EXERCISE DESCRIPTION: The pictures in the listing below are to be skipped, while the lines between the line holding "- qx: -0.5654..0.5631" and the line holding "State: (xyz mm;", inclusive, are to be output exactly.

DATA BELOW:
——————

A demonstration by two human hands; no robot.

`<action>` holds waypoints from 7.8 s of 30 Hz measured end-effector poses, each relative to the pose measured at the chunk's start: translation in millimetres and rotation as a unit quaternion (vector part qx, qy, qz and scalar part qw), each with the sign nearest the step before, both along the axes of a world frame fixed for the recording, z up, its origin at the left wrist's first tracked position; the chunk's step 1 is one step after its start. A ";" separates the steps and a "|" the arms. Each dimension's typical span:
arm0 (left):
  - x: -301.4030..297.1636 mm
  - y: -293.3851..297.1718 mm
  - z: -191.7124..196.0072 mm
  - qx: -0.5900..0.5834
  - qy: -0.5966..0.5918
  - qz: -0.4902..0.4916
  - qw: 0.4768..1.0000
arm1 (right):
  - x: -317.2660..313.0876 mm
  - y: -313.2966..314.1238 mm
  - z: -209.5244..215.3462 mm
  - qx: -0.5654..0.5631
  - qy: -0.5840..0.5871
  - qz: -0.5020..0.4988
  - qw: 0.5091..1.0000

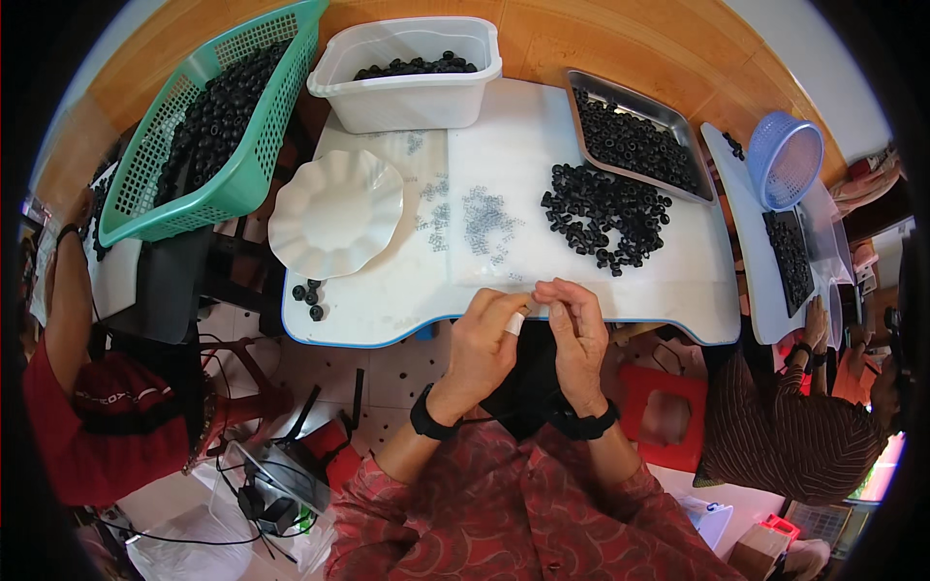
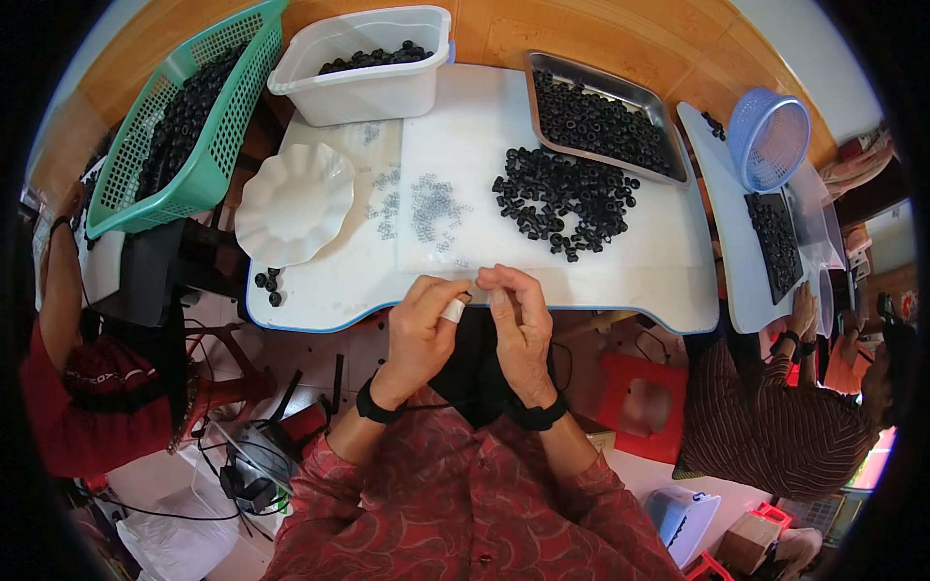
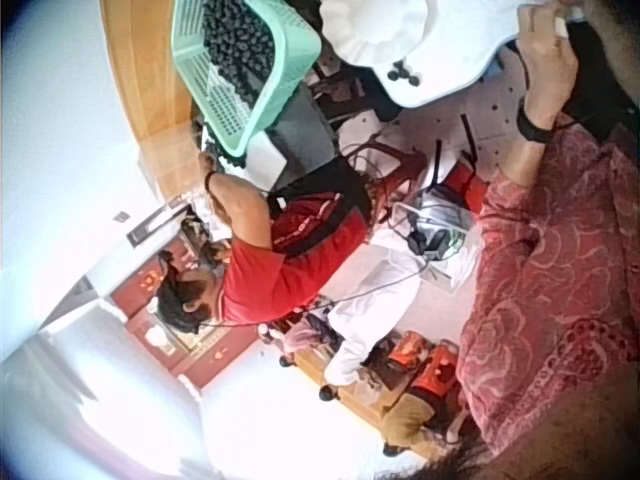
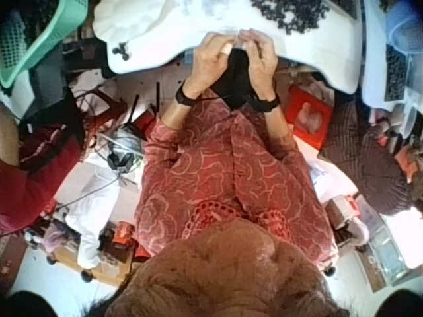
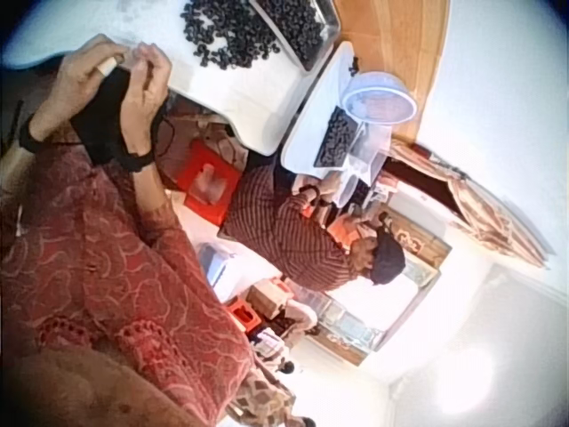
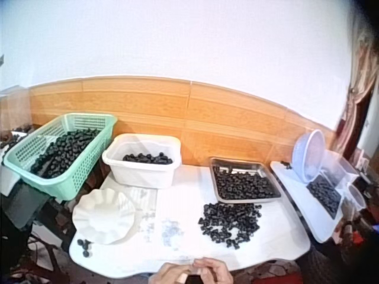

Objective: Sorting and inspecting small black plastic components at a workstation.

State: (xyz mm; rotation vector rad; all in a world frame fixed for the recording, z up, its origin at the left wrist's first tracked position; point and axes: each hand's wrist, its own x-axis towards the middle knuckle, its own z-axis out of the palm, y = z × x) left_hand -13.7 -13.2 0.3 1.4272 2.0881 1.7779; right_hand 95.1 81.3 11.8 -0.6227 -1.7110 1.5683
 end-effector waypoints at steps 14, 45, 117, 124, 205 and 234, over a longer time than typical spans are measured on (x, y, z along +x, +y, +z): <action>9.8 -29.3 17.7 0.053 -0.444 -0.107 0.888 | 5.7 -17.1 16.7 0.108 -0.030 0.032 0.993; 40.0 -49.9 22.3 0.105 -0.461 -0.110 0.874 | 28.7 -33.4 23.2 -0.044 0.025 0.101 0.994; 91.0 -51.6 12.0 0.080 -0.535 -0.133 0.830 | 90.4 -42.6 23.0 -0.067 -0.075 0.091 0.991; 88.5 -54.2 11.9 0.090 -0.515 -0.117 0.844 | 84.6 -48.8 22.6 -0.056 -0.077 0.108 0.990; 57.4 -47.8 -22.5 0.087 -0.609 -0.069 0.786 | 13.6 111.5 35.6 0.414 -0.376 -0.077 0.825; 63.9 -37.7 -19.8 0.098 -0.550 -0.097 0.824 | 43.3 -4.2 34.9 0.252 -0.220 0.167 0.928</action>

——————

SOLUTION TO THE PROBLEM:
  - qx: -0.5654..0.5631
  - qy: -0.5840..0.5871
  - qz: -0.5020..0.4988
  - qw: 0.5091..1.0000


Objective: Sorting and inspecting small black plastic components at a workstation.

State: (xyz mm; rotation vector rad; all in a world frame fixed for the recording, z up, its origin at the left wrist's first tracked position; point and axes: each hand's wrist, its own x-axis towards the middle knuckle, its own z-axis out of the palm, y = z × x) left_hand -13.7 -13.2 0.3 1.4272 2.0881 1.7779; right_hand 95.1 81.3 11.8 -0.6227 -1.7110 1.5683

The given answer completes the exercise.